▶ **What is expected**
Where does the word "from" show up in the data? Please find each such line and copy it.

Exercise data below:

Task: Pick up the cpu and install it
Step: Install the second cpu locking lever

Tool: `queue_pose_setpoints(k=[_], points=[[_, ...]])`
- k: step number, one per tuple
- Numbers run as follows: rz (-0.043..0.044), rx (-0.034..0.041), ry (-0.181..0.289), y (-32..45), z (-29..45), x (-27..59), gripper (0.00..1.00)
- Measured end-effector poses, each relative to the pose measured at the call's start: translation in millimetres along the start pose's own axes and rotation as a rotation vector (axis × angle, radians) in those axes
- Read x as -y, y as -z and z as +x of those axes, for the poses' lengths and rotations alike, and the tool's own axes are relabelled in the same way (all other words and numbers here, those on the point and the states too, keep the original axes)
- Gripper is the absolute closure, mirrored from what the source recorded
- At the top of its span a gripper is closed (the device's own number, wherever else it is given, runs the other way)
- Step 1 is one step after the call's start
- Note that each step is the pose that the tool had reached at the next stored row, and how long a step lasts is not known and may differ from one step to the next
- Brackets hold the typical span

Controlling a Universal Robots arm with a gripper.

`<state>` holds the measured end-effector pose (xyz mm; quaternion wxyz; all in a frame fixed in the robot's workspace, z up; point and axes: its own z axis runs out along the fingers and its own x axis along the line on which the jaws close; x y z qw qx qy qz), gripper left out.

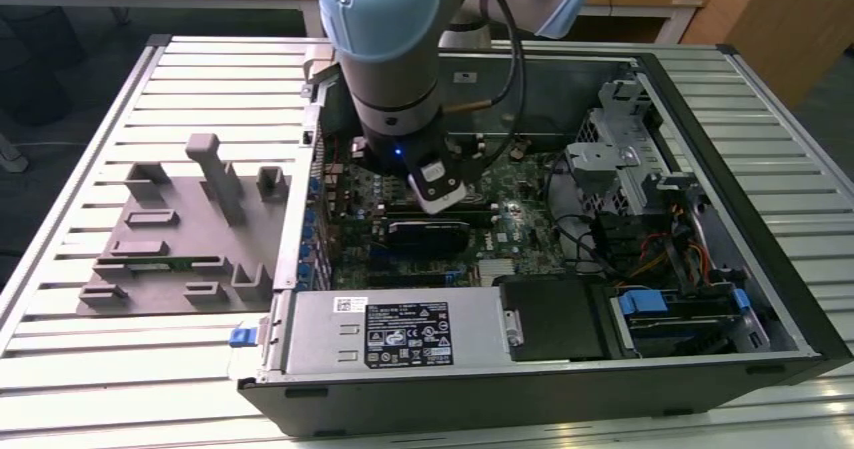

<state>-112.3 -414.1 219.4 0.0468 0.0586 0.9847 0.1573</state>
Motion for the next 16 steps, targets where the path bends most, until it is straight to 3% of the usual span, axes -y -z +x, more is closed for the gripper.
queue_pose_setpoints(k=[5, 10, 16], points=[[0.0323, 0.0040, 0.002, -2.6, 0.3, -8.0, 0.89], [0.0556, 0.0064, 0.004, -7.2, 0.1, -21.6, 0.89], [0.0965, 0.0102, 0.009, -11.2, -4.6, -32.0, 0.89]])
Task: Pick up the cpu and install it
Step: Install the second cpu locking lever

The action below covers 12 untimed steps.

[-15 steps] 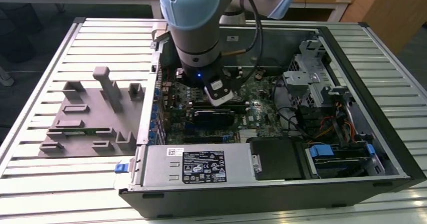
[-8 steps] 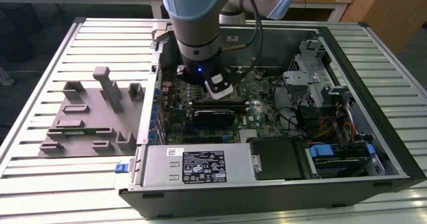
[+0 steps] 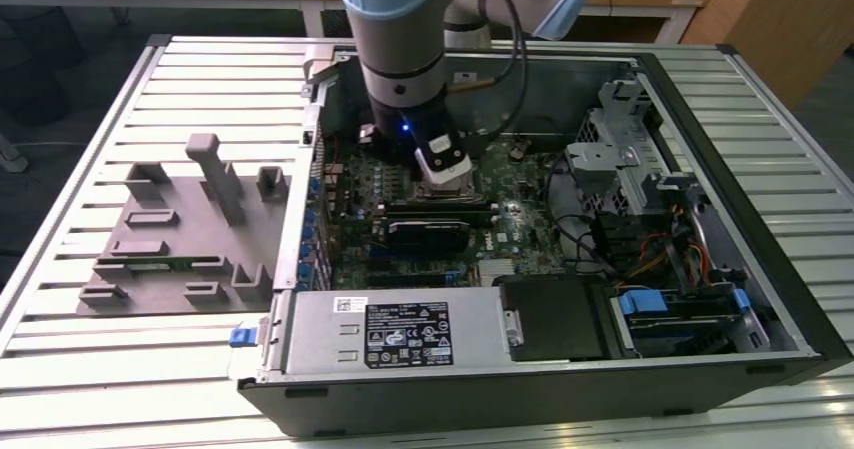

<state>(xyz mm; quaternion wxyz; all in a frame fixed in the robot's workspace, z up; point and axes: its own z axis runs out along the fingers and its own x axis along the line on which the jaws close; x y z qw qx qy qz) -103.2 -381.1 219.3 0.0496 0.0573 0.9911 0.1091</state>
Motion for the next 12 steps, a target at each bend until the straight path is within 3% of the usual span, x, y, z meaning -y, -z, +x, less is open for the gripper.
queue_pose_setpoints(k=[12], points=[[0.0355, -0.0107, 0.001, -4.7, -23.9, -11.4, 0.89]])
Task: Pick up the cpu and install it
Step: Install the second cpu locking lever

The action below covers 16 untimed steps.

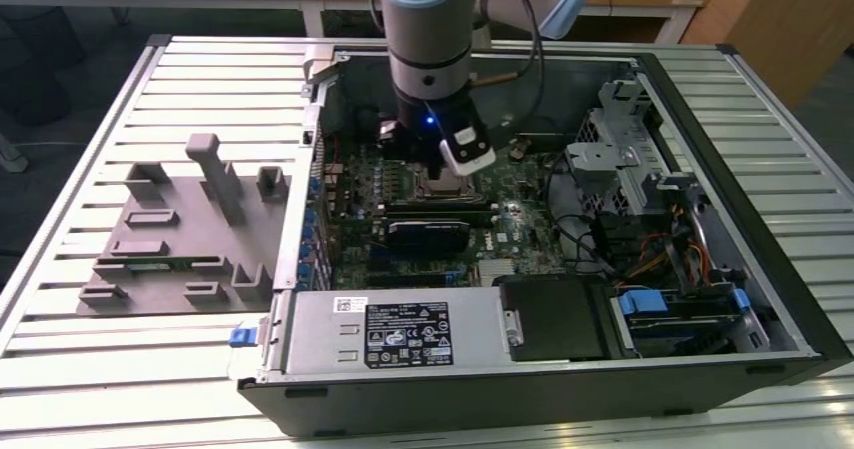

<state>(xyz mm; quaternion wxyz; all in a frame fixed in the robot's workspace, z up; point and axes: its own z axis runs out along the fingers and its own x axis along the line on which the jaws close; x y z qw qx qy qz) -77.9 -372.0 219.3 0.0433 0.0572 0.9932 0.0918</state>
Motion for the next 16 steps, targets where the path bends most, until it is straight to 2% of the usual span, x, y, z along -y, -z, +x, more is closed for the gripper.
queue_pose_setpoints(k=[3, 6, 9, 10, 12, 14, 15, 16], points=[[0.0091, -0.0041, 0.000, -1.0, -6.9, -2.3, 0.89], [0.0143, -0.0102, -0.001, -2.1, -12.6, -5.8, 0.89], [0.0175, -0.0140, -0.001, -3.8, -14.7, -12.4, 0.89], [0.0210, -0.0161, -0.001, -4.4, -15.4, -13.4, 0.89], [0.0347, -0.0196, -0.001, -5.4, -17.3, -14.0, 0.89], [0.0548, -0.0209, 0.000, -5.9, -18.6, -14.2, 0.89], [0.0618, -0.0214, 0.000, -6.4, -19.0, -14.5, 0.89], [0.0639, -0.0230, 0.000, -6.9, -19.2, -15.0, 0.89]])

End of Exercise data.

▶ **Response**
- Gripper is the absolute closure, mirrored from what the source recorded
- Note that each step is the pose that the tool had reached at the next stored row, and how long a step lasts is not known and may differ from one step to the next

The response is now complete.